Welchen Stellenwert hat die Fotografie in deinem Leben?
Die Fotografie ist für mich ein kreativer Ausgleich zu meinem Berufsalltag. Wenn ich mit meiner Kamera unterwegs bin, vergesse ich den Stress und kann mich ganz auf den Moment konzentrieren. Oft bin ich alleine unterwegs, weil nicht jeder die Geduld hat, mehrere Stunden auf eine bestimmte Lichtstimmung zu warten. Ich setze mich heute zuerst hin, beobachte die Umgebung und lasse den Ort auf mich wirken. Ich höre den Vögeln zu und schaue, wie sich das Licht verändert. Früher war ich viel stärker darauf konzentriert, sofort ein perfektes Foto zu machen. Heute geniesse ich zuerst den Moment. Die Fotografie hilft mir, bewusster wahrzunehmen und genauer hinzuschauen. Für mich verbindet sie Technik, Kreativität und das Gespür für den richtigen Augenblick.
Was passiert mit deinen Fotos, nachdem du sie aufgenommen hast?
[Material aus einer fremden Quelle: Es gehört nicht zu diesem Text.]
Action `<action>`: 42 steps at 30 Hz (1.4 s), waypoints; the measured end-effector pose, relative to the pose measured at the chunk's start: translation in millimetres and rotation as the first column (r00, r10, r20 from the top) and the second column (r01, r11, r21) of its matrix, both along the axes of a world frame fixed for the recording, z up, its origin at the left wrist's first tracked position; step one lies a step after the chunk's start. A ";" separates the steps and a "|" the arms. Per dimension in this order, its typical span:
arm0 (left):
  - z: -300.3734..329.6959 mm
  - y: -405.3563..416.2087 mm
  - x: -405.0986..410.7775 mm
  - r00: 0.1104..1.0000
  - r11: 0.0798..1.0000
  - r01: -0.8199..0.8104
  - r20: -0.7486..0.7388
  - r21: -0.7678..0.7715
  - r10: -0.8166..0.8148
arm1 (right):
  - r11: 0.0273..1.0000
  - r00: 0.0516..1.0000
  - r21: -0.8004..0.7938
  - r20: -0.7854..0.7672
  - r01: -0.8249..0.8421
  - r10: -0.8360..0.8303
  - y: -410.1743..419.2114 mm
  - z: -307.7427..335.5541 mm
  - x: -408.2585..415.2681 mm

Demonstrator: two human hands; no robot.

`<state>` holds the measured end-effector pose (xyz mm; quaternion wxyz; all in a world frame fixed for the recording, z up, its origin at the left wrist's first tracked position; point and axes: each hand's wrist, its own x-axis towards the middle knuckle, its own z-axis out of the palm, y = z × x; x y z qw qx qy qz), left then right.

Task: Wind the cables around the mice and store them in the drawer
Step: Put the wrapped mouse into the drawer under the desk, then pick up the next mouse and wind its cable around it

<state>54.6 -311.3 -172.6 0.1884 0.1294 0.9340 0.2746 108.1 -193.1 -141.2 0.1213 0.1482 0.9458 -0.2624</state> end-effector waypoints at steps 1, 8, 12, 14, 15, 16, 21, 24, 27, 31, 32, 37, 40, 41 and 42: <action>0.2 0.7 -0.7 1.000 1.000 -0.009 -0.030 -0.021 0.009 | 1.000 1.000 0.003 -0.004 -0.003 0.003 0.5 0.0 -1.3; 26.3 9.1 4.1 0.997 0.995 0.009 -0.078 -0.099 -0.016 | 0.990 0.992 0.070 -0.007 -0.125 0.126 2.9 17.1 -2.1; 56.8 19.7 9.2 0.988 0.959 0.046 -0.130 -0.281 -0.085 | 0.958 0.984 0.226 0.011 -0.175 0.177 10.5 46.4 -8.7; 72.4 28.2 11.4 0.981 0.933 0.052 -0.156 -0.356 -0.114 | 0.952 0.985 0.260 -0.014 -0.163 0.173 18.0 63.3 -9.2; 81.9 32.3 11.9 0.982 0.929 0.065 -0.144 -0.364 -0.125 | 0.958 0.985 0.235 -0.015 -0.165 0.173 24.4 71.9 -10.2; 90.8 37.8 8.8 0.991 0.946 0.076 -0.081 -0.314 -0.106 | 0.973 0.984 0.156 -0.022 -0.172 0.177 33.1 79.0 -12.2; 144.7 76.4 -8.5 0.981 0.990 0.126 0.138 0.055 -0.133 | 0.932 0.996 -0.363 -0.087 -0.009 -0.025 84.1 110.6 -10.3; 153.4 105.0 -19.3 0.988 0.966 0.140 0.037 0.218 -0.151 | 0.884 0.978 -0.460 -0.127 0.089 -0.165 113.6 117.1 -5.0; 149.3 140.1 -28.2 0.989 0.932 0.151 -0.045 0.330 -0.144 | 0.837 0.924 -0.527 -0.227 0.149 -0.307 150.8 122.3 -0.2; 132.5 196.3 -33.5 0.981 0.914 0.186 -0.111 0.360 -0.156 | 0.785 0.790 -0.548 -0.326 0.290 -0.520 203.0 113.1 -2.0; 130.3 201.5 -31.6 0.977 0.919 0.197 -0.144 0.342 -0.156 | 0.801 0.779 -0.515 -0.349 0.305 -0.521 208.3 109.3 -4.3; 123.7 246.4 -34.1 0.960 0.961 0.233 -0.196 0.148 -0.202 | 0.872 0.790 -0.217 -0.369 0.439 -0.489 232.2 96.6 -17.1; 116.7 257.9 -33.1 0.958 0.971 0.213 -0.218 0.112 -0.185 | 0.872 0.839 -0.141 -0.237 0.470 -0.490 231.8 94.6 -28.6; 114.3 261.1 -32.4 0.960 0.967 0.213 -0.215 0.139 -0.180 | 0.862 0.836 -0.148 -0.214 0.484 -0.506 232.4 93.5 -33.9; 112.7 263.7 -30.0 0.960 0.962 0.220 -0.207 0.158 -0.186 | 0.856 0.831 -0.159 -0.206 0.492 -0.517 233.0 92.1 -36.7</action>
Meine Fotos sollen nicht einfach auf einer Festplatte verschwinden, sondern möglichst ein zweites Leben bekommen. Deshalb gestalte ich jedes Jahr verschiedene Kalender. Angefangen hat das mit einem CEWE Fotokalender für meine Familie. Mit der Zeit kamen Freunde, Bekannte und Arbeitskollegen dazu, die mittlerweile jedes Jahr einen Kalender bei mir bestellen. Das freut mich besonders, weil es mir zeigt, dass meine Bilder auch anderen Menschen gefallen.
Zusätzlich gestalte ich jedes Jahr einen Tischkalender mit Fotos von meinem Sohn. Einige Fotos hängen zudem in meinem Büro und bei uns zu Hause als Wandbilder. So landen meine Bilder am Ende regelmässig auf Papier und bleiben im Alltag präsent. Kalender gefallen mir besonders, weil die Fotos nicht nur einmal angeschaut werden, sondern mich und andere Menschen über das ganze Jahr begleiten.
Hast du zum Abschluss noch einen Ratschlag für Fotografie-Anfänger?
Man sollte Geduld haben. Fotografie ist ein Lernprozess, den man Schritt für Schritt durchläuft. Am Anfang war ich oft enttäuscht, wenn meine Bilder nicht so aussahen wie die Aufnahmen, die ich auf Instagram gesehen hatte. Meine Fotos waren langweilig oder gaben nicht das wieder, was ich vor Ort erlebt hatte. Mit jeder Tour, jedem Fehler und jedem neuen Bild habe ich aber dazugelernt. Nach und nach beginnt man zu verstehen, wie Licht, Perspektive und Technik zusammenspielen.
Wichtig ist auch, sich nicht nur auf die Kamera zu konzentrieren. Man sollte sich Zeit nehmen, bewusst hinschauen und die Umgebung wahrnehmen. Oft sind es kleine Details, eine besondere Lichtstimmung oder eine ungewohnte Perspektive, die ein Bild interessant machen.
Der wichtigste Tipp ist für mich aber: Fotografiere das, was dich begeistert. Die Technik kann man lernen. Entscheidend ist, dass man Freude an der Fotografie hat und neugierig bleibt. Die besten Bilder entstehen oft dann, wenn man nicht krampfhaft nach dem perfekten Foto sucht.
Vielen Dank für das sympathische Interview!